**Dataset section**
################

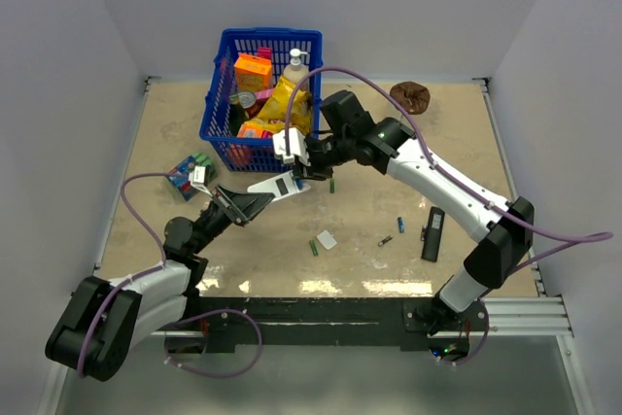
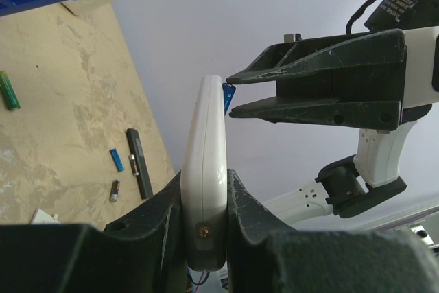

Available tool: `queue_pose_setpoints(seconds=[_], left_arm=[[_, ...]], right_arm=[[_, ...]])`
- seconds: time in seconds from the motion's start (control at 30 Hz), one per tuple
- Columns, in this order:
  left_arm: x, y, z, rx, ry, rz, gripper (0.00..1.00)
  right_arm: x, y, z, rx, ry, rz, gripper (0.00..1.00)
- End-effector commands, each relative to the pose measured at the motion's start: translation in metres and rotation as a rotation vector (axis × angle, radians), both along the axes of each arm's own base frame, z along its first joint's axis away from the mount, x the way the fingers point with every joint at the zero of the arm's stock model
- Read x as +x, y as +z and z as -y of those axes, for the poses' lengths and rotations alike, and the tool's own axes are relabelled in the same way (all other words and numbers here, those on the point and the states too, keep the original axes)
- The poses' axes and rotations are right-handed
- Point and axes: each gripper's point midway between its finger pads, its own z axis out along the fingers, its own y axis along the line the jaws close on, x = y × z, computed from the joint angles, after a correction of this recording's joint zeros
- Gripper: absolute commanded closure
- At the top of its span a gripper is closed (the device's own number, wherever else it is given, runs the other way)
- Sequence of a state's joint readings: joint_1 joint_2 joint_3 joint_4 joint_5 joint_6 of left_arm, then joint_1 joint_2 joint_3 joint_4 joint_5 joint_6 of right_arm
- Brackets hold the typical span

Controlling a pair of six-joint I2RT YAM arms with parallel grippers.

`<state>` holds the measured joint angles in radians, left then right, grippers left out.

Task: Load the batteries into the remote control
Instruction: Load the battery into the remote control.

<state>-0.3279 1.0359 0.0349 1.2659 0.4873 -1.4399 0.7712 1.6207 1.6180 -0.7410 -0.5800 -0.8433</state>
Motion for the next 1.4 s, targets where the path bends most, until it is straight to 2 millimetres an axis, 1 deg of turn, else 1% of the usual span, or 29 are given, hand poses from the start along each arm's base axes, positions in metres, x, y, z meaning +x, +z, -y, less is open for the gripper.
queue_pose_setpoints(seconds=[0.0,0.13,0.17,0.27,0.37,0.53,0.57,0.63,0.7,0.73,0.77,0.9,0.93,1.03,1.07,1.13,1.23,1.27,1.33,1.37], left_arm=[[-0.053,0.007,-0.018,-0.063,0.000,0.207,1.00],[-0.055,0.010,-0.018,-0.068,0.001,0.227,1.00],[-0.056,0.011,-0.018,-0.069,0.001,0.230,1.00],[-0.058,0.016,-0.020,-0.078,0.005,0.259,1.00],[-0.060,0.020,-0.021,-0.085,0.010,0.282,1.00],[-0.062,0.026,-0.025,-0.107,0.029,0.309,1.00],[-0.062,0.028,-0.026,-0.114,0.035,0.312,1.00],[-0.063,0.030,-0.027,-0.122,0.039,0.319,1.00],[-0.063,0.033,-0.028,-0.130,0.045,0.324,1.00],[-0.063,0.033,-0.029,-0.133,0.045,0.325,1.00],[-0.063,0.035,-0.029,-0.137,0.046,0.329,1.00],[-0.064,0.036,-0.029,-0.143,0.048,0.334,1.00],[-0.064,0.037,-0.030,-0.143,0.048,0.335,1.00],[-0.064,0.036,-0.029,-0.143,0.046,0.332,1.00],[-0.064,0.036,-0.029,-0.144,0.044,0.332,1.00],[-0.063,0.035,-0.028,-0.141,0.042,0.323,1.00],[-0.061,0.032,-0.028,-0.135,0.039,0.312,1.00],[-0.061,0.031,-0.027,-0.132,0.040,0.306,1.00],[-0.059,0.029,-0.026,-0.125,0.040,0.305,1.00],[-0.058,0.027,-0.026,-0.116,0.041,0.301,1.00]], right_arm=[[-0.004,0.012,-0.003,0.030,0.031,-0.001,0.73],[-0.007,0.008,-0.003,0.026,0.032,-0.027,0.77],[-0.008,0.008,-0.003,0.026,0.036,-0.034,0.81],[-0.013,0.002,-0.001,0.011,0.041,-0.070,0.86],[-0.019,-0.003,0.001,0.001,0.048,-0.101,0.90],[-0.030,-0.009,0.004,-0.006,0.065,-0.149,0.92],[-0.032,-0.013,0.007,-0.015,0.065,-0.162,0.92],[-0.038,-0.013,0.009,-0.009,0.072,-0.169,0.94],[-0.040,-0.019,0.011,-0.006,0.061,-0.179,0.94],[-0.042,-0.014,0.012,0.011,0.059,-0.167,0.94],[-0.041,-0.019,0.012,0.020,0.052,-0.163,0.94],[-0.038,-0.019,0.014,0.056,-0.006,-0.145,0.93],[-0.034,-0.019,0.015,0.057,-0.036,-0.130,0.93],[-0.027,-0.014,0.015,0.101,-0.085,-0.101,0.93],[-0.023,-0.011,0.014,0.119,-0.099,-0.083,0.93],[-0.023,-0.001,0.013,0.146,-0.114,-0.077,0.93],[-0.021,0.018,0.011,0.183,-0.130,-0.070,0.92],[-0.021,0.029,0.008,0.211,-0.135,-0.073,0.92],[-0.023,0.042,0.006,0.241,-0.135,-0.079,0.92],[-0.023,0.055,0.004,0.271,-0.137,-0.074,0.90]])
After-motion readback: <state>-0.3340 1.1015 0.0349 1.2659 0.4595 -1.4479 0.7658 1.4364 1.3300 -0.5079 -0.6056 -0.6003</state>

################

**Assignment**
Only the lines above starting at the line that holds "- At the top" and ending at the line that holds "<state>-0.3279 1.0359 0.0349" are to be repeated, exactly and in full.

**Answer section**
- At the top of its span a gripper is closed (the device's own number, wherever else it is given, runs the other way)
- Sequence of a state's joint readings: joint_1 joint_2 joint_3 joint_4 joint_5 joint_6 of left_arm, then joint_1 joint_2 joint_3 joint_4 joint_5 joint_6 of right_arm
- Brackets hold the typical span

Controlling a pair of six-joint I2RT YAM arms with parallel grippers.

`<state>` holds the measured joint angles in radians, left then right, grippers left out.

Task: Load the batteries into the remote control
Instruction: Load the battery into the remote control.

<state>-0.3279 1.0359 0.0349 1.2659 0.4873 -1.4399 0.7712 1.6207 1.6180 -0.7410 -0.5800 -0.8433</state>

Further output is not needed for this exercise.